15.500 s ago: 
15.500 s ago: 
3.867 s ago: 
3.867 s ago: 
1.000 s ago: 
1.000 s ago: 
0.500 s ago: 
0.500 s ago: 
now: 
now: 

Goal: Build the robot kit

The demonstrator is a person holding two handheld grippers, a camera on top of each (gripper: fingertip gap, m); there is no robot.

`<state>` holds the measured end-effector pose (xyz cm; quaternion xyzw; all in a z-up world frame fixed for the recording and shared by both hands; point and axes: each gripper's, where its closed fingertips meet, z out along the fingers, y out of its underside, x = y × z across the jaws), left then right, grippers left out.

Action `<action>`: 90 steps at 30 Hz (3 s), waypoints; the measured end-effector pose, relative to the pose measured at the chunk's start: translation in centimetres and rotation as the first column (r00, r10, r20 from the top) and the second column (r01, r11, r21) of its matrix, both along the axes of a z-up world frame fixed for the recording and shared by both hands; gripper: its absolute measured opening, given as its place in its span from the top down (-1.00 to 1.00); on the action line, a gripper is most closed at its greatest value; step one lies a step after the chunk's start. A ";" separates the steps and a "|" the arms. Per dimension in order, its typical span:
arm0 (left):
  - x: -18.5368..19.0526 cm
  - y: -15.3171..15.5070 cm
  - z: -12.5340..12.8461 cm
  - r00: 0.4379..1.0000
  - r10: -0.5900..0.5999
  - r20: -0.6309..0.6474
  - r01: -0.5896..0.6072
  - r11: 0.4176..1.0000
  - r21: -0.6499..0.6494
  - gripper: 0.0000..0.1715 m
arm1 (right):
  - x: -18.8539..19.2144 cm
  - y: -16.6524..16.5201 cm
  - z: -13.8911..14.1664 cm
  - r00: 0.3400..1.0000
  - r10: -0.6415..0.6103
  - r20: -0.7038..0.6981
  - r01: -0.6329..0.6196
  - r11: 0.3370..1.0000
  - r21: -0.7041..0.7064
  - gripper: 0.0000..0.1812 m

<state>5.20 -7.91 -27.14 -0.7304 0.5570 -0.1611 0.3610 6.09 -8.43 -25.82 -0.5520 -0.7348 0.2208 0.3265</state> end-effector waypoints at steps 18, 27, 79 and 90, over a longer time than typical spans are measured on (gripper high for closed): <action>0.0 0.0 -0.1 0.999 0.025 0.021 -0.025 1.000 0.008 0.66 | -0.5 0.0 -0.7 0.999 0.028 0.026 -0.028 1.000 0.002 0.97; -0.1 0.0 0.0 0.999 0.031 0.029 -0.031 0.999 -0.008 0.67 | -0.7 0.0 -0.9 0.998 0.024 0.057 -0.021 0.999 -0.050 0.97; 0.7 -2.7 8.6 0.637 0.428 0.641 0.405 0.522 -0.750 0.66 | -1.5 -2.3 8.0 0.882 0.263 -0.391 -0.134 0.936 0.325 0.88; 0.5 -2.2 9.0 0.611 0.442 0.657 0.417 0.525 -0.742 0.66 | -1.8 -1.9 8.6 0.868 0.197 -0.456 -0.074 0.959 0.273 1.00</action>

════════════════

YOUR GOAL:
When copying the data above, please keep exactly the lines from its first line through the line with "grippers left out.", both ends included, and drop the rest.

OUTPUT OF THE EXERCISE:
15.500 s ago: 
15.500 s ago: 
3.867 s ago: 
3.867 s ago: 
1.000 s ago: 
1.000 s ago: 
0.500 s ago: 
0.500 s ago: 
now: 
now: 

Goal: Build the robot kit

The demonstrator is a person holding two handheld grippers, a camera on top of each (gripper: fingertip gap, m); there is no robot.

`<state>` holds the measured end-effector pose (xyz cm; quaternion xyzw; all in a z-up world frame fixed for the recording and shared by both hands; point and axes: each gripper's, where its closed fingertips meet, z out along the fingers, y out of its underside, x = y × z across the jaws), left then right, grippers left out.

This output has been written out in full.